Provided entries —
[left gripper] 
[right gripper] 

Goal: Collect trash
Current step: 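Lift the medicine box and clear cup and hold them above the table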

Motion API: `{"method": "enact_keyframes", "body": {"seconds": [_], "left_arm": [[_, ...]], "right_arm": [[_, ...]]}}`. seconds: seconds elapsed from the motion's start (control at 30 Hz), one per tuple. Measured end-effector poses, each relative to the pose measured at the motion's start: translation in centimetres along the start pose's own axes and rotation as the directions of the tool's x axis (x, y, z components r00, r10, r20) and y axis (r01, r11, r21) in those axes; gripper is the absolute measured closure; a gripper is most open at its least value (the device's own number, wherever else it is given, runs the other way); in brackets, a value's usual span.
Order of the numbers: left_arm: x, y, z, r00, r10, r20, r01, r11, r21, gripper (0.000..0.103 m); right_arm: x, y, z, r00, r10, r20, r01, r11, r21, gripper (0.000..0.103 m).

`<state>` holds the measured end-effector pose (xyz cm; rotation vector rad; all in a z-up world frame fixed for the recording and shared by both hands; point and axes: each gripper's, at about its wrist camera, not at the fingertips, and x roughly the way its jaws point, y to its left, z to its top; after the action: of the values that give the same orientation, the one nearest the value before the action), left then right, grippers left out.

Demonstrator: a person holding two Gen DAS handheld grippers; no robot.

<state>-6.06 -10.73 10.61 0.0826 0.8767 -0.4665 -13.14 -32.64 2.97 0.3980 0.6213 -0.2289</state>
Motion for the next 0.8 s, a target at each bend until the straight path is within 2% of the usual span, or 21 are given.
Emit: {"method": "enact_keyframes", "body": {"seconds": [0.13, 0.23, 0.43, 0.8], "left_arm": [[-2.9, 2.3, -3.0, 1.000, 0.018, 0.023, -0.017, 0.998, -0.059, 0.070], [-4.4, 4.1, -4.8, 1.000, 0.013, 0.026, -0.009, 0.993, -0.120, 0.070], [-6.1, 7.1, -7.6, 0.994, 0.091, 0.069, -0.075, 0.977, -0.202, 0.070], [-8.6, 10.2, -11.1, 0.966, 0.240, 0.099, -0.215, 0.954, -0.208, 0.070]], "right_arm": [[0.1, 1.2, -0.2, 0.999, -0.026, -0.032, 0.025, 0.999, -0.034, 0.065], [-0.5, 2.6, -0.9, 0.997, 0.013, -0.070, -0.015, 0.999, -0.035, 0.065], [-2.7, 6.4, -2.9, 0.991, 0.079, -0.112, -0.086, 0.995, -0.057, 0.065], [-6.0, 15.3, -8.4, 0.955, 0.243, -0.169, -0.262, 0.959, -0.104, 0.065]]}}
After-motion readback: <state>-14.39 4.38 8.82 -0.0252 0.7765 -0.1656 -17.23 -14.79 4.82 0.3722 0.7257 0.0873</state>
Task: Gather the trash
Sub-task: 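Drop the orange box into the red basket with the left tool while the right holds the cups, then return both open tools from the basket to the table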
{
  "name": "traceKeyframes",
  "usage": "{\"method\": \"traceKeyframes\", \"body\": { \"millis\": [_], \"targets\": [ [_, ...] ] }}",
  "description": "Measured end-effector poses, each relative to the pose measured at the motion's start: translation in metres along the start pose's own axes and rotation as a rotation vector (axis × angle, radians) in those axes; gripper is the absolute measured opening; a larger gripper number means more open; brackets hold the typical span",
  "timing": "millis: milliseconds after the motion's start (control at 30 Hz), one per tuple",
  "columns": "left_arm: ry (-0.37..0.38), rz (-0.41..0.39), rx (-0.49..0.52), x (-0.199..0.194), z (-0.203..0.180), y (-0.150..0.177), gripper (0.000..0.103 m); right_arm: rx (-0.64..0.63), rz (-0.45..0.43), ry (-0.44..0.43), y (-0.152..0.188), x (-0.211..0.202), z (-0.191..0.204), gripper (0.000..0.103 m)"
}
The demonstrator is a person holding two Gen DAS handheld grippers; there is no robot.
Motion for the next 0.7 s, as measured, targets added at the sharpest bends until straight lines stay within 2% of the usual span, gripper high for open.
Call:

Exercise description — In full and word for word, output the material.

Exercise response —
[left gripper] 
[right gripper] 

Goal: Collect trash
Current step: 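Lift the medicine box and clear cup and hold them above the table
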
Motion API: `{"method": "enact_keyframes", "body": {"seconds": [_], "left_arm": [[_, ...]], "right_arm": [[_, ...]]}}`. seconds: seconds elapsed from the motion's start (control at 30 Hz), one per tuple. Measured end-effector poses, each relative to the pose measured at the motion's start: translation in centimetres along the start pose's own axes and rotation as the directions of the tool's x axis (x, y, z components r00, r10, r20) and y axis (r01, r11, r21) in those axes; gripper is the absolute measured closure; a gripper is most open at its least value (the device's own number, wherever else it is given, runs the other way); in brackets, a value's usual span.
Order of the numbers: left_arm: x, y, z, r00, r10, r20, r01, r11, r21, gripper (0.000..0.103 m); right_arm: x, y, z, r00, r10, r20, r01, r11, r21, gripper (0.000..0.103 m).

`<state>` holds the measured end-effector pose (xyz cm; rotation vector rad; all in a z-up world frame fixed for the recording and shared by both hands; point and axes: each gripper's, at about its wrist camera, not at the fingertips, and x roughly the way its jaws point, y to its left, z to its top; after the action: of the values that give the same orientation, the one nearest the value before the action), left then right, grippers left out.

Demonstrator: a person holding two Gen DAS handheld grippers; no robot.

<state>-6.06 -10.73 10.61 0.0826 0.8767 -0.4665 -13.14 -32.64 2.97 0.3980 0.6213 -0.2289</state>
Motion for the next 0.8 s, a target at each bend until the straight path is within 2% of the usual span, or 21 are given.
Emit: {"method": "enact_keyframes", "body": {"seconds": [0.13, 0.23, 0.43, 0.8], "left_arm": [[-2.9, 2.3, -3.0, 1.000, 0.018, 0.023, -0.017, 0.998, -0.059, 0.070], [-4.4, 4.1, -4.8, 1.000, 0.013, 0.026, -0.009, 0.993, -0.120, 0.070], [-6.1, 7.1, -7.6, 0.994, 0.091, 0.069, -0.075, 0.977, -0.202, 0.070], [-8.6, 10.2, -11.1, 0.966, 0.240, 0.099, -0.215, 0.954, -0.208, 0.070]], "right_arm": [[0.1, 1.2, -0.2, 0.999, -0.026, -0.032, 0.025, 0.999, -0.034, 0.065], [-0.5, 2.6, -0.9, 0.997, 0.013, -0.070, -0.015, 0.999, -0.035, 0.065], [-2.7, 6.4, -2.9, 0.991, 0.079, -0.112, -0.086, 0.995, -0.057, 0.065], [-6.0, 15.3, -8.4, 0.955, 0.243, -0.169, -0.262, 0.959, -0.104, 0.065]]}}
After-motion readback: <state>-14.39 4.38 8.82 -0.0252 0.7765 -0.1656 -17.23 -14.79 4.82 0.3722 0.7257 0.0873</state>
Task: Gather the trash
Sub-task: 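Drop the orange box into the red basket with the left tool while the right holds the cups, then return both open tools from the basket to the table
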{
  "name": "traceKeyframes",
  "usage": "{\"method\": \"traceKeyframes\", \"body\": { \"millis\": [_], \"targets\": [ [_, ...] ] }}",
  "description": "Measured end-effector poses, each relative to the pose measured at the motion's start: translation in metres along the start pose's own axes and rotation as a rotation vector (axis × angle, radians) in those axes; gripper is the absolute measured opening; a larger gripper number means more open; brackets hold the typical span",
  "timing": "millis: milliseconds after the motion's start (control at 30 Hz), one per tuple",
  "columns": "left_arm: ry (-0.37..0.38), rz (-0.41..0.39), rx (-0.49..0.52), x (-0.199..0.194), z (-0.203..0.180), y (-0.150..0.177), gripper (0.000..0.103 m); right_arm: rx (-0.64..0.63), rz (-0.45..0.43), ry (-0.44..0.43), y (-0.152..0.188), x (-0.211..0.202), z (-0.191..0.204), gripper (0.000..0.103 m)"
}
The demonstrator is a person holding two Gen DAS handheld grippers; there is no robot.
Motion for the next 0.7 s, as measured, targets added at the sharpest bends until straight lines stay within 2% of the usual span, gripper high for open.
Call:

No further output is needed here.